= Beginning of Section =

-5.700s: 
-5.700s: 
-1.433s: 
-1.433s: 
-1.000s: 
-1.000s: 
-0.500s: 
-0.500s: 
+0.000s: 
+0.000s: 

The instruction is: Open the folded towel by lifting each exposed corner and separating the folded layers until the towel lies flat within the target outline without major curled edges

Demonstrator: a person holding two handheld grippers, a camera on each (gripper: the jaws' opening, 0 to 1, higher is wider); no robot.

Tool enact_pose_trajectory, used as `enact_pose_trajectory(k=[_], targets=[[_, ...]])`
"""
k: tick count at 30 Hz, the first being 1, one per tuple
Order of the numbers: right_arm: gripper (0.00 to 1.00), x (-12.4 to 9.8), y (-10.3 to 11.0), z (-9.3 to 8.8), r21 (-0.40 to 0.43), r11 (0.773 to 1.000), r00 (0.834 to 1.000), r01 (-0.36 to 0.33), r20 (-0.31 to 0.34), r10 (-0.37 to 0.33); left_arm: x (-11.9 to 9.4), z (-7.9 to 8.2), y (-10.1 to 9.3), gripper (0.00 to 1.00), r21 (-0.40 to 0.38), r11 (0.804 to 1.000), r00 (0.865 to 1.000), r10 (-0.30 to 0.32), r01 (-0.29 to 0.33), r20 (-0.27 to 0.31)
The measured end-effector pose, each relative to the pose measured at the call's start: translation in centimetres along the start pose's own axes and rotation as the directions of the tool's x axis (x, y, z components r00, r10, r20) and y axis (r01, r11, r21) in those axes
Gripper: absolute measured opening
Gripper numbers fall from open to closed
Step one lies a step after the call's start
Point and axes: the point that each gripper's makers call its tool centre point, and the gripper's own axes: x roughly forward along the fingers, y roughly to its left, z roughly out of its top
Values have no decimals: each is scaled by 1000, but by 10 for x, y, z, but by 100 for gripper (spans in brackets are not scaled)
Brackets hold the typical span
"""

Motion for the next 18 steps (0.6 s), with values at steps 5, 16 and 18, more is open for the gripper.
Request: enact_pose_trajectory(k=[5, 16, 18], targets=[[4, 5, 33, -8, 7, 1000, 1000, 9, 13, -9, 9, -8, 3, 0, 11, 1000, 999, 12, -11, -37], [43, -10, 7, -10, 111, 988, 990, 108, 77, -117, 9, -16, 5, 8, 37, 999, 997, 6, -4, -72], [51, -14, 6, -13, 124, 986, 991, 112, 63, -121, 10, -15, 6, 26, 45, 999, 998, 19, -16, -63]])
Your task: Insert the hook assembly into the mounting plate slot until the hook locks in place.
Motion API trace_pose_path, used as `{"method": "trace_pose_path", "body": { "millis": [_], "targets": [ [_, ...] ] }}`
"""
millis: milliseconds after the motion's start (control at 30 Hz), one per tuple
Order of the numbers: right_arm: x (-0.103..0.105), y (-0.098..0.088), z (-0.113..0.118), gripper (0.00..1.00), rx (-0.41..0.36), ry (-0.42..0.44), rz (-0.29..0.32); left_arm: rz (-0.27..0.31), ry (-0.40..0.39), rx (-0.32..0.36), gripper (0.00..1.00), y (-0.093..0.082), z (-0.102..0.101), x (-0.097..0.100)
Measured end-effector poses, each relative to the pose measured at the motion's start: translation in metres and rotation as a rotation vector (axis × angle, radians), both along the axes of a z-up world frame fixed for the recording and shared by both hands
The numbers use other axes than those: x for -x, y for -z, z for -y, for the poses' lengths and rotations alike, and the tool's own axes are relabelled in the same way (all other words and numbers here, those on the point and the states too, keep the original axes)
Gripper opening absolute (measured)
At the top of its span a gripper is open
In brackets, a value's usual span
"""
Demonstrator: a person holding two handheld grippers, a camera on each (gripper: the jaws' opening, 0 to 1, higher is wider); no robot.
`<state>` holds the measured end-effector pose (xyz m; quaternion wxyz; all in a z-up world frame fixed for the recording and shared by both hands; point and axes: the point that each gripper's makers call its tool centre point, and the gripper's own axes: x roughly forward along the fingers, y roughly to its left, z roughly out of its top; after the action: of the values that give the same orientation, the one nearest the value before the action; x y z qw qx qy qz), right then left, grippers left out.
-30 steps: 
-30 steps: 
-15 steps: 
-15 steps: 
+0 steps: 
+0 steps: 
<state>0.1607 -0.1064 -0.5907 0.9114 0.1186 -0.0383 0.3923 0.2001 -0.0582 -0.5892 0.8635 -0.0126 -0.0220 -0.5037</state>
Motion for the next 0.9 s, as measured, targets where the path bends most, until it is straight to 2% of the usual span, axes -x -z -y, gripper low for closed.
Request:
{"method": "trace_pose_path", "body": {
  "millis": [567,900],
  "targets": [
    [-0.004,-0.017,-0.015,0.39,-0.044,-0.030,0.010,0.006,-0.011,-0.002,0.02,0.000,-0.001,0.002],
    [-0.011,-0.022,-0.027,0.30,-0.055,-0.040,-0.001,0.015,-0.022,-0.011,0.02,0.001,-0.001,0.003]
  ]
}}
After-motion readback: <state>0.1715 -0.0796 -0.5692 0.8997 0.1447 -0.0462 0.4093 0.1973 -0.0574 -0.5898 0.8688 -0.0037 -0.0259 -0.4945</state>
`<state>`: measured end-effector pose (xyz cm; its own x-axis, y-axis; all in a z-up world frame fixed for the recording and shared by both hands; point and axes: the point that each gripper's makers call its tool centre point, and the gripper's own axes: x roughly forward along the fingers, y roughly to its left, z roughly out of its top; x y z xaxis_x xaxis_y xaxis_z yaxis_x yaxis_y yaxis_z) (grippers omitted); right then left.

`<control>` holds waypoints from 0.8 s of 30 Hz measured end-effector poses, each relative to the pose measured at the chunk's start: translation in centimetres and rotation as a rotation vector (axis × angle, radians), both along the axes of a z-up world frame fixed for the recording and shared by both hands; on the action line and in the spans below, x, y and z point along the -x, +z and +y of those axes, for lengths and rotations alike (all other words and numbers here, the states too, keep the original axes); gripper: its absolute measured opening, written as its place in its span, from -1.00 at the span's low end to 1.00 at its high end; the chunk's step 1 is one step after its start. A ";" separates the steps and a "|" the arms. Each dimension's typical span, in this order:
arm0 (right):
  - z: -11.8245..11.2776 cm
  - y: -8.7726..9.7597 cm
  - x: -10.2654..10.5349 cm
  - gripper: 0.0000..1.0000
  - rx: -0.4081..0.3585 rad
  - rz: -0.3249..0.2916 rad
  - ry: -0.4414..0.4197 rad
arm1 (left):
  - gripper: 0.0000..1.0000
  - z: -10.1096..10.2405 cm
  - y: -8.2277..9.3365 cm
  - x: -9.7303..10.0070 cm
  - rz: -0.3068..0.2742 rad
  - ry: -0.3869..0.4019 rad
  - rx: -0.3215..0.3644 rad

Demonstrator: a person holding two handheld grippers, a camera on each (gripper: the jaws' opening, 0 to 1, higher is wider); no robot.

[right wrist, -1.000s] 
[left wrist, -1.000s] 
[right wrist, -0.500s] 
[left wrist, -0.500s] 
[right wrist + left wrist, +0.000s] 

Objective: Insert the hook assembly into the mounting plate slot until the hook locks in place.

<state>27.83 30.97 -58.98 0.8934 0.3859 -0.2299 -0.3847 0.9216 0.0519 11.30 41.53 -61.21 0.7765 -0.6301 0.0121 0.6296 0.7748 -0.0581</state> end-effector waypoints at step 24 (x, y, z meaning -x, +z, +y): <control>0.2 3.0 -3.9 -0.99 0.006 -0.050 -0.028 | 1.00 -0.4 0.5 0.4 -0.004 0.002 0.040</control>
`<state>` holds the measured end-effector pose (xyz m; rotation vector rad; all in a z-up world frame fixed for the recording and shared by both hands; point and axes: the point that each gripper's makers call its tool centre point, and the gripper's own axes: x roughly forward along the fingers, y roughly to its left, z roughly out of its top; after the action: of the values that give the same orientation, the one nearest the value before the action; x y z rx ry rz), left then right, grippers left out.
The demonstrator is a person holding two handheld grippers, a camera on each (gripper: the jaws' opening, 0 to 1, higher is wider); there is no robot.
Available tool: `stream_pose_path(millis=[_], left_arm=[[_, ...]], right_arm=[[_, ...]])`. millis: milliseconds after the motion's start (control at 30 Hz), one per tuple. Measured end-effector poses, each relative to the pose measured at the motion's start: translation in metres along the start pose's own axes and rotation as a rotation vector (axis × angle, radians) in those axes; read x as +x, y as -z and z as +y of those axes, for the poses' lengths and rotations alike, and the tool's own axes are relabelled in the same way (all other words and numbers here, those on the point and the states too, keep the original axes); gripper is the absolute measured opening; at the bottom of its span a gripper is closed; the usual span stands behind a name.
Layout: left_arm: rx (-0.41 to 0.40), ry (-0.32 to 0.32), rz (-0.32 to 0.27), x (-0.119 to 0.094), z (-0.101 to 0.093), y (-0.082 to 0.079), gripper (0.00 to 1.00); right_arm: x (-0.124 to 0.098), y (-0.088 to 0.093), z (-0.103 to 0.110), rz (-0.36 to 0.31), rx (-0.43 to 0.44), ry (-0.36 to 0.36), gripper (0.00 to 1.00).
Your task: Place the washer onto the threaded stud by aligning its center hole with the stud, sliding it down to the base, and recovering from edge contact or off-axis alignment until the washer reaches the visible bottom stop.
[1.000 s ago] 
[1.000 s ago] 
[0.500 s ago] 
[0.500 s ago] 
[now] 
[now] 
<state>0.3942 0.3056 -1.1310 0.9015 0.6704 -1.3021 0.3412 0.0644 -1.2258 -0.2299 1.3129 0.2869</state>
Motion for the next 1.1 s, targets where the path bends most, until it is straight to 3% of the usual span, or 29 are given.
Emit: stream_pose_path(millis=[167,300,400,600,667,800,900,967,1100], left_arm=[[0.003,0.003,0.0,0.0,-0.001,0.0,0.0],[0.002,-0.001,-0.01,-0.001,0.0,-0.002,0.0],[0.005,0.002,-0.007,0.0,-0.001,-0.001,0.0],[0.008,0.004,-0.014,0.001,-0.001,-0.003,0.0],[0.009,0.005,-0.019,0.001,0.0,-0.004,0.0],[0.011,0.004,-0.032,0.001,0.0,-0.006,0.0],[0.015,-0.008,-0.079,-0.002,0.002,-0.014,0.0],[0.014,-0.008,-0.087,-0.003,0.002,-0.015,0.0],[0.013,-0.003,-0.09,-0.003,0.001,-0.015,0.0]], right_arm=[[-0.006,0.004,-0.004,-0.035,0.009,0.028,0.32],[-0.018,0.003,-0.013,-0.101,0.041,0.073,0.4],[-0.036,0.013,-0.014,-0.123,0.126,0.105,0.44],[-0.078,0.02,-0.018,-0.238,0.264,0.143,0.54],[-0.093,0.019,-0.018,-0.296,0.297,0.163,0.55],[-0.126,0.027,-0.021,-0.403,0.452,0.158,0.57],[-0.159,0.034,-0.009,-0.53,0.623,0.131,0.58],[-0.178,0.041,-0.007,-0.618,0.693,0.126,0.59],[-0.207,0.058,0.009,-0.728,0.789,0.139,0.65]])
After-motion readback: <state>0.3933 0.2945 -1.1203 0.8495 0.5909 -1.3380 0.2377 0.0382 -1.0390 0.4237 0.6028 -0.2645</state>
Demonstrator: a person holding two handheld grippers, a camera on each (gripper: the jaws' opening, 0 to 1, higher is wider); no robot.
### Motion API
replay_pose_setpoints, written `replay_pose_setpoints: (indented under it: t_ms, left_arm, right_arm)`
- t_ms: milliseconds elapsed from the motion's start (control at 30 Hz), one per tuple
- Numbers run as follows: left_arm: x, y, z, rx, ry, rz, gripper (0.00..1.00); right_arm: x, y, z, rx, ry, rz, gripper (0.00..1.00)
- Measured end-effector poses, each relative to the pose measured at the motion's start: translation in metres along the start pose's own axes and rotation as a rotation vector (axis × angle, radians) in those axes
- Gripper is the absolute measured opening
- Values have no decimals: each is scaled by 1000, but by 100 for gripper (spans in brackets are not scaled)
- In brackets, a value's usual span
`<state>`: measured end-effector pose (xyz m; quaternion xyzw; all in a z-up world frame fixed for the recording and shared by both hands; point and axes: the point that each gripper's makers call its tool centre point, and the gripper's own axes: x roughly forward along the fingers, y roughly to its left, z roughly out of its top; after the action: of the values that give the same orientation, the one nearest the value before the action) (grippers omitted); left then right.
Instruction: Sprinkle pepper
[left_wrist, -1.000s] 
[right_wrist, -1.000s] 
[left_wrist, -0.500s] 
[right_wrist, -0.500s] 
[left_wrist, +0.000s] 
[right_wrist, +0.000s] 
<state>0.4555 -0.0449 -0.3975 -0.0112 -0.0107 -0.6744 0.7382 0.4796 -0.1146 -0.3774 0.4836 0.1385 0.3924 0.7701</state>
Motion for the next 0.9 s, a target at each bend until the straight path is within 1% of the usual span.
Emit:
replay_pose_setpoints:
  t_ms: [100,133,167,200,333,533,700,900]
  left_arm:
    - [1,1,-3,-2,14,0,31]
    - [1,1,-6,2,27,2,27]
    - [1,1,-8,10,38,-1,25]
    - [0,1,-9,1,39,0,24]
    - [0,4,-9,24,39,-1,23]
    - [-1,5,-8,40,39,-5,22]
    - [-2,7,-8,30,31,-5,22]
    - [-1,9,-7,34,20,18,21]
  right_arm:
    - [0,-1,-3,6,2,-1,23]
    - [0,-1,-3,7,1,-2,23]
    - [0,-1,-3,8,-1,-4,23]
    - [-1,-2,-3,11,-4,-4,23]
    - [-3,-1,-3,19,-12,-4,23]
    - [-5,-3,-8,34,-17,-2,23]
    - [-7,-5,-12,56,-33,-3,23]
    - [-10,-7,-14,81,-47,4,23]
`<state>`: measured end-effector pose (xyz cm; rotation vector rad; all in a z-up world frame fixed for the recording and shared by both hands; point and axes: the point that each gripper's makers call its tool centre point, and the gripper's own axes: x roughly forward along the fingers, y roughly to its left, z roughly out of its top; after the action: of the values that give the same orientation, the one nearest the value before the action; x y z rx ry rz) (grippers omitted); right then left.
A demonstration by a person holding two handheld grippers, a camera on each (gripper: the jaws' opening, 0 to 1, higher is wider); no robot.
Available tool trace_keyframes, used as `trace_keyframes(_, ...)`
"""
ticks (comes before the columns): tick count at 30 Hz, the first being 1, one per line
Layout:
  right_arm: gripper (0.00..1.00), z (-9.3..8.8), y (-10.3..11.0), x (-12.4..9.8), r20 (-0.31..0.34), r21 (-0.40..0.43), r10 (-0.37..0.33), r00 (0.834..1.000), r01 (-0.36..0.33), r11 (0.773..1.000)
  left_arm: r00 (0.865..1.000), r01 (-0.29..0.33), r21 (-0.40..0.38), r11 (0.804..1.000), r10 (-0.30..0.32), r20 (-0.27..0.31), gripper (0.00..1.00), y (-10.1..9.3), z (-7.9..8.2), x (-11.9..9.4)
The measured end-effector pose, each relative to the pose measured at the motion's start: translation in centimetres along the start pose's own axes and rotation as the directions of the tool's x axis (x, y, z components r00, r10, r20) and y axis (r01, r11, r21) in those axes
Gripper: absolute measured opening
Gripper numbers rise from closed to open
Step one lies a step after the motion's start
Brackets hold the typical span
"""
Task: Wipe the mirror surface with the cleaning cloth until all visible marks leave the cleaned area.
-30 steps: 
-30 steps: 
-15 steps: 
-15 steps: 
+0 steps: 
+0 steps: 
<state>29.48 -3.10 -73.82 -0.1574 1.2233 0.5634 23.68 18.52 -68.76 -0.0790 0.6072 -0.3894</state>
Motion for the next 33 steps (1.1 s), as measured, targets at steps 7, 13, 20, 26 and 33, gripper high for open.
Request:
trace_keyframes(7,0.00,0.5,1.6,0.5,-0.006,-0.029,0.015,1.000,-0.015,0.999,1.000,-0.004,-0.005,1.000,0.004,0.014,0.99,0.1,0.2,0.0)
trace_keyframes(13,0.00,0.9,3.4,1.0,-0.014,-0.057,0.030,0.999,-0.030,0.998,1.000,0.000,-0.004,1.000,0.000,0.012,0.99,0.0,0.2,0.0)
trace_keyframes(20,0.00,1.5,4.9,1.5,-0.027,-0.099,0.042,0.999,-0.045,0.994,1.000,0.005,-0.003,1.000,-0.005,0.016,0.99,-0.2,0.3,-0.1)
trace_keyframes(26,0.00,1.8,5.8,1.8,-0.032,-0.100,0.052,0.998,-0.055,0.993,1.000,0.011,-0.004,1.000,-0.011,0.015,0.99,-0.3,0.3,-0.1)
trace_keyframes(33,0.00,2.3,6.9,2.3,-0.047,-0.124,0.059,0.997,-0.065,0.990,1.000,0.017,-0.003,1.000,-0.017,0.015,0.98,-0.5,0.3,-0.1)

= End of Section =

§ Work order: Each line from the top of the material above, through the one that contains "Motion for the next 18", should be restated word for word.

§ Task answer:
-5.700s: 
-5.700s: 
-1.433s: 
-1.433s: 
-1.000s: 
-1.000s: 
-0.500s: 
-0.500s: 
+0.000s: 
+0.000s: 

The instruction is: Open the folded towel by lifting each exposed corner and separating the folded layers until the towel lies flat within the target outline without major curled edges

Demonstrator: a person holding two handheld grippers, a camera on each (gripper: the jaws' opening, 0 to 1, higher is wider); no robot.

Tool enact_pose_trajectory, used as `enact_pose_trajectory(k=[_], targets=[[_, ...]])`
"""
k: tick count at 30 Hz, the first being 1, one per tuple
Order of the numbers: right_arm: gripper (0.00 to 1.00), x (-12.4 to 9.8), y (-10.3 to 11.0), z (-9.3 to 8.8), r21 (-0.40 to 0.43), r11 (0.773 to 1.000), r00 (0.834 to 1.000), r01 (-0.36 to 0.33), r20 (-0.31 to 0.34), r10 (-0.37 to 0.33); left_arm: x (-11.9 to 9.4), z (-7.9 to 8.2), y (-10.1 to 9.3), gripper (0.00 to 1.00), r21 (-0.40 to 0.38), r11 (0.804 to 1.000), r00 (0.865 to 1.000), r10 (-0.30 to 0.32), r01 (-0.29 to 0.33), r20 (-0.27 to 0.31)
The measured end-effector pose, each relative to the pose measured at the call's start: translation in centimetres along the start pose's own axes and rotation as the directions of the tool's x axis (x, y, z components r00, r10, r20) and y axis (r01, r11, r21) in those axes
Gripper: absolute measured opening
Gripper numbers fall from open to closed
Step one lies a step after the call's start
Point and axes: the point that each gripper's makers call its tool centre point, and the gripper's own axes: x roughly forward along the fingers, y roughly to its left, z roughly out of its top
Values have no decimals: each is scaled by 1000, but by 10 for x, y, z, but by 100 for gripper (spans in brackets are not scaled)
Brackets hold the typical span
"""

Motion for the next 18 steps (0.6 s), with values at steps 5, 16 and 18, more is open for the gripper.

A complete answer has now been given.